Pneumatic drives are simple, require little maintenance, and are a clean and cost-effective way to produce energy. They're also easy to install, durable, and can achieve high cycle speeds without overheating. Pneumatic drives generate accurate rotary or linear motion at a wide variety of speeds, and don't cause internal damage if they stall. Pneumatic cylinders can function in environments with high humidity and extreme temperatures, and in dirty or dusty conditions.
At Rowse Pneumatics we have many years of experience with pneumatic drives and cylinders. We've seen many new developments and innovations, from the simplest one-stroke piston to the most complex linear slides and rotary indexing tables. Pneumatic cylinders and drives are one of the simplest ways to create force and motion and their popularity has increased as they have become increasingly versatile.
We stock a vast range of pneumatic cylinders and drives at Rowse Pneumatics, which are generally categorised into the following core types:
Pneumatic cylinders with guides can prevent the piston rotating by means of blocks or rods. This provides controlled linear motion, and reduces any bending of the piston/rod and uneven wear on the seals. They tend to be used in applications with high side or offset loads, or where loads need specific guiding, such as on a conveyor. Pneumatic cylinders with guide rods and plain bearings are more resistant to lateral forces, while those that employ recirculating ball bearings are better for heavy torque loads.
Pneumatic cylinders with piston rods are available in two main types: single-acting or double-acting. If it has only one air input port, the drive force is transmitted in only one direction, so it's single-acting, and the piston rod needs a spring to push it back to its original position. A double-acting pneumatic cylinder has two air intake ports, so the piston rod is moved in both directions (instroke/outstroke). This allows a greater stroke length, but has a greater potential for bending or buckling.
A combination of single and double-acting pneumatic cylinders can be engineered to form a third type of drive, the pneumatic telescopic cylinder. These can achieve a noticeably longer stroke, but at the expense of less rigidity, so their load-bearing capacity is also much lower.
ISO cylinders are pneumatic cylinders that conform to certain standards, set by the International Standards Organisation (ISO). The main standards applicable to pneumatic drives are ISO 6431/6432, ISO 15552 and ISO 21287, which stipulate the dimensions for the drive, its detachable mountings and its accessories.
ISO 6431:1992 governs single rod cylinders with bore sizes from 32mm-320mm, while ISO 6432 covers bore sizes from 8.25mm. ISO 15552:2018 governs single or double-acting pneumatic cylinders, and ISO 21287:2004 generally applies to compact cylinders with bores ranging from 20mm-100mm.
Pneumatic stopper cylinders are used when a load or equipment needs to be stopped with the minimum of impact. They are frequently used for conveyor belt activities, and offer flexible and rebound-free stop/start blocking.
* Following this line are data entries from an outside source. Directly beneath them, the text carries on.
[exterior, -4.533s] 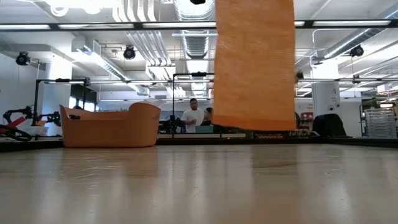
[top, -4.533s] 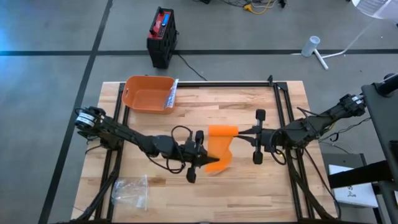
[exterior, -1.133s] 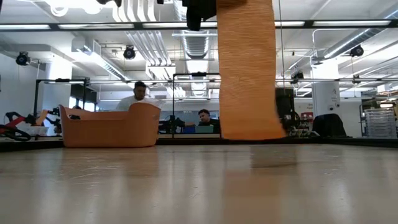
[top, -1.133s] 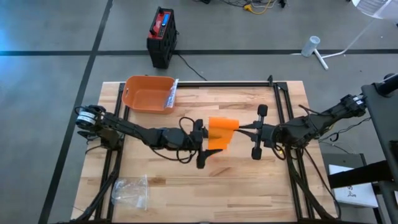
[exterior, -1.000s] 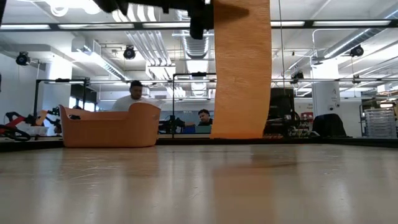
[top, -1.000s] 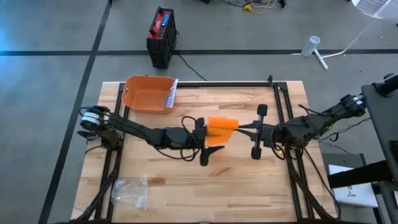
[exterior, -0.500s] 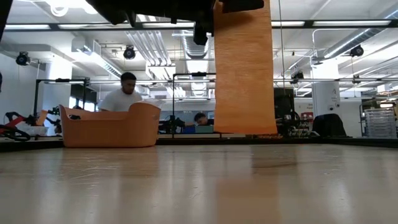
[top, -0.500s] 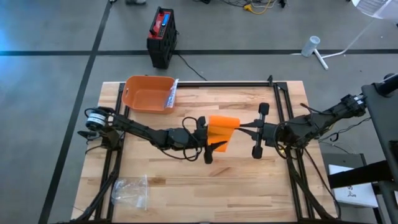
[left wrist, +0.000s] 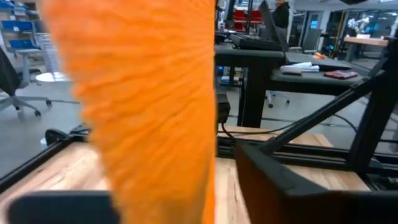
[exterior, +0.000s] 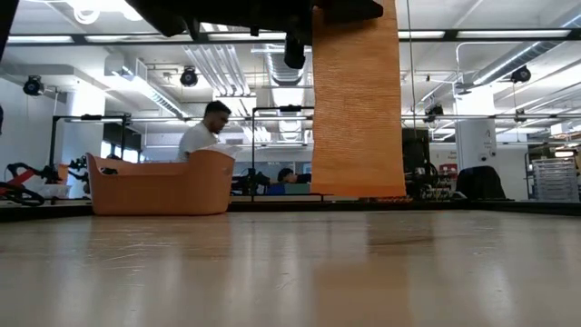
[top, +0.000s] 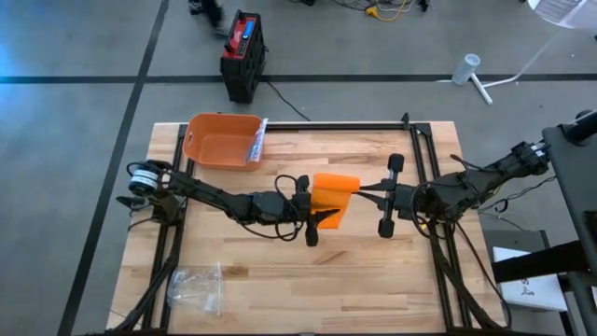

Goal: Roll bandage
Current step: Roll the orange bandage

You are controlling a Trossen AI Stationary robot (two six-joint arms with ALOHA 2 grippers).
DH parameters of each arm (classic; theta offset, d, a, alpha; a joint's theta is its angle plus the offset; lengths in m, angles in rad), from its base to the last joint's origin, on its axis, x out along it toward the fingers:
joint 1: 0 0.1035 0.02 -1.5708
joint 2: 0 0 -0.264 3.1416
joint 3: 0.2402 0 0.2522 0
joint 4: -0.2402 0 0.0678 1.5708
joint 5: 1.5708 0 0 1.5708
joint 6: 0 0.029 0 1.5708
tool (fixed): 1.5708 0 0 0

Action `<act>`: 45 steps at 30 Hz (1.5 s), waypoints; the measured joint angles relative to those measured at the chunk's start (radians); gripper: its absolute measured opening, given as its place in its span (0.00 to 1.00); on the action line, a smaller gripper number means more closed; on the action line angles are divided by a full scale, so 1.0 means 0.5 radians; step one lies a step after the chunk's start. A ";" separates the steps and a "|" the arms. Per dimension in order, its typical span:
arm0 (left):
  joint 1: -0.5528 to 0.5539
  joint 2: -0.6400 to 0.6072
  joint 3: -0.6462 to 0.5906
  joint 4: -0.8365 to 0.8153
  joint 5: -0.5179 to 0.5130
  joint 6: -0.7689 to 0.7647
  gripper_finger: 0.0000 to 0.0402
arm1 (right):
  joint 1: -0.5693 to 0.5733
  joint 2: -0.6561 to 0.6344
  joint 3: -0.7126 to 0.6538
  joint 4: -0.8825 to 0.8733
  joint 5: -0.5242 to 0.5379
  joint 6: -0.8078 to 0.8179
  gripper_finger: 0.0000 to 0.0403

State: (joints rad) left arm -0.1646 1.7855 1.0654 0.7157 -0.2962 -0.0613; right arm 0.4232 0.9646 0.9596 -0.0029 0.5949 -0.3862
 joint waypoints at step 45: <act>-0.351 -0.033 0.636 -0.232 0.515 -0.373 0.00 | 0.000 0.160 -0.029 -0.427 -0.036 0.127 0.00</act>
State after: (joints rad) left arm -0.3403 1.7692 1.3834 0.5998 -0.0386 -0.2476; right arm 0.4232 1.0448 0.9451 -0.2166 0.5771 -0.3228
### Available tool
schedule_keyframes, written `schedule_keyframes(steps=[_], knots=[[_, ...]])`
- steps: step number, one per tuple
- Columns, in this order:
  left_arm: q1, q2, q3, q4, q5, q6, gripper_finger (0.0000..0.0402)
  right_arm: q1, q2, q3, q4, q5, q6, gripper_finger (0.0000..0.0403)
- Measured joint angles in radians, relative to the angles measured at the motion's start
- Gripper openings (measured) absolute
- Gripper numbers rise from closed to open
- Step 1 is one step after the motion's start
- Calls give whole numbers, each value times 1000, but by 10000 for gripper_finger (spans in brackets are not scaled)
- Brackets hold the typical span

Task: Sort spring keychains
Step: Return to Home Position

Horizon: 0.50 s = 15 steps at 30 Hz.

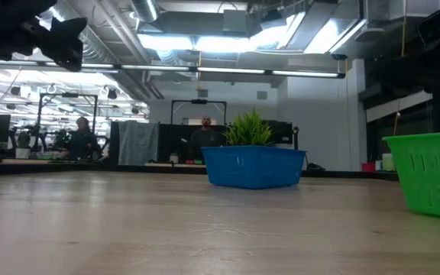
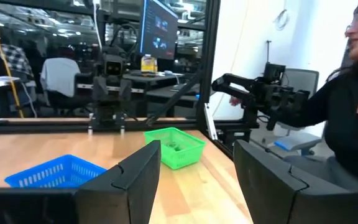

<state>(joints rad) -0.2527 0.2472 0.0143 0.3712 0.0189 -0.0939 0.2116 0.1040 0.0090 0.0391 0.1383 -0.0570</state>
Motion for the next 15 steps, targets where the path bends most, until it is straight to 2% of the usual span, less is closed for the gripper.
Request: schedule_keyframes(steps=[5,9,15], knots=[[19,-122,0,-131,-11,6,198,0,0,0,0,0,0,136],[21,-204,0,-258,-88,-32,198,0,0,0,0,0,0,136],[21,-247,2,-365,-103,-28,198,0,0,0,0,0,0,136]])
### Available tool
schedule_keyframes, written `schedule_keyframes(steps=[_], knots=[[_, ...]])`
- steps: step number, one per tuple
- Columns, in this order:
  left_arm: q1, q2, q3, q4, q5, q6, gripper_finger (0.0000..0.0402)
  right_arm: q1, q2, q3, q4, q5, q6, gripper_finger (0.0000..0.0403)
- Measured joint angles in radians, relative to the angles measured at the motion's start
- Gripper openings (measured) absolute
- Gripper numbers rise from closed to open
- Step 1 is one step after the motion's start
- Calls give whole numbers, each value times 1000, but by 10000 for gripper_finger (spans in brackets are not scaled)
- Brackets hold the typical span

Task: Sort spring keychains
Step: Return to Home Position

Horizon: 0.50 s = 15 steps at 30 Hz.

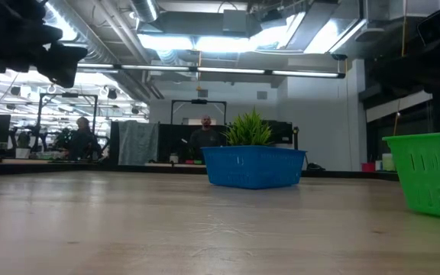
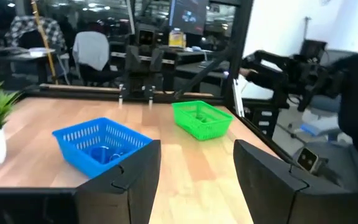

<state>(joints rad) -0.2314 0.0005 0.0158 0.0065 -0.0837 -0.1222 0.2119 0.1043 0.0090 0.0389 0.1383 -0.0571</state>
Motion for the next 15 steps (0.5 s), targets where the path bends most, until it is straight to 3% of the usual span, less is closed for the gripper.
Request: schedule_keyframes(steps=[5,15], knots=[[-1,8,0,-11,74,47,198,0,0,0,0,0,0,136],[0,8,0,-10,40,4,198,0,0,0,0,0,0,136]])
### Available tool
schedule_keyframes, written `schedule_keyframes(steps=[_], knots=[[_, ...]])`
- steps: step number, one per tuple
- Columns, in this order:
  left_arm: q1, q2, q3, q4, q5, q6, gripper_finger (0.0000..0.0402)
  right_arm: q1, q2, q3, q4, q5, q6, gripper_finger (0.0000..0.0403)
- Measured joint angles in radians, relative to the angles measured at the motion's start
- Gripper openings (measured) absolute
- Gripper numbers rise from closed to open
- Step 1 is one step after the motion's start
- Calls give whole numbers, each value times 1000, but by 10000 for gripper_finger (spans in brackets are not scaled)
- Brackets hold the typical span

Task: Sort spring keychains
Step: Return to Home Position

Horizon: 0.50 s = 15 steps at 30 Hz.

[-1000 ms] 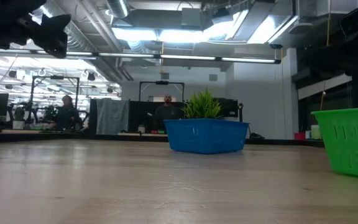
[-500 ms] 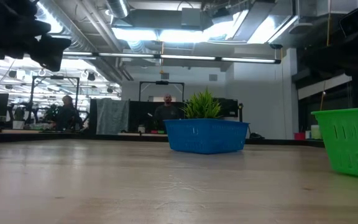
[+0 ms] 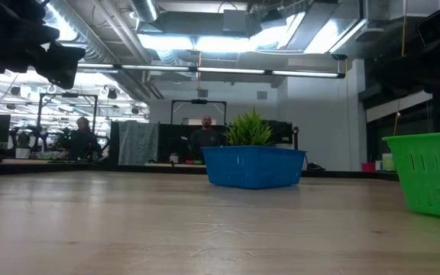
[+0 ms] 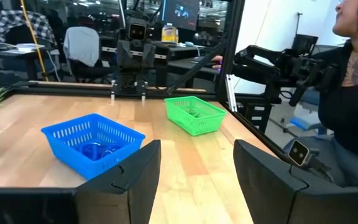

Pneumatic stopper cylinders come with piston rods, levers and rollers, and can be installed either horizontally or vertically. Some types use magnetic sensors which work with signals from a control unit, and proximity or position switches provide a controlled stop and restart.
Rotary pneumatic cylinders essentially convert the cylinder’s piston rod action into rotary motion, by means of a vane or rack-and-pinion mechanism. Like other pneumatic cylinders, they are simple, durable, can sustain challenging or hazardous conditions and offer a high size to force ratio. Rotary motion can be achieved in a standard pneumatic cylinder with a pivot arm, but rotary drives are simpler, self-contained units, with their own internal bearing sets to support the load.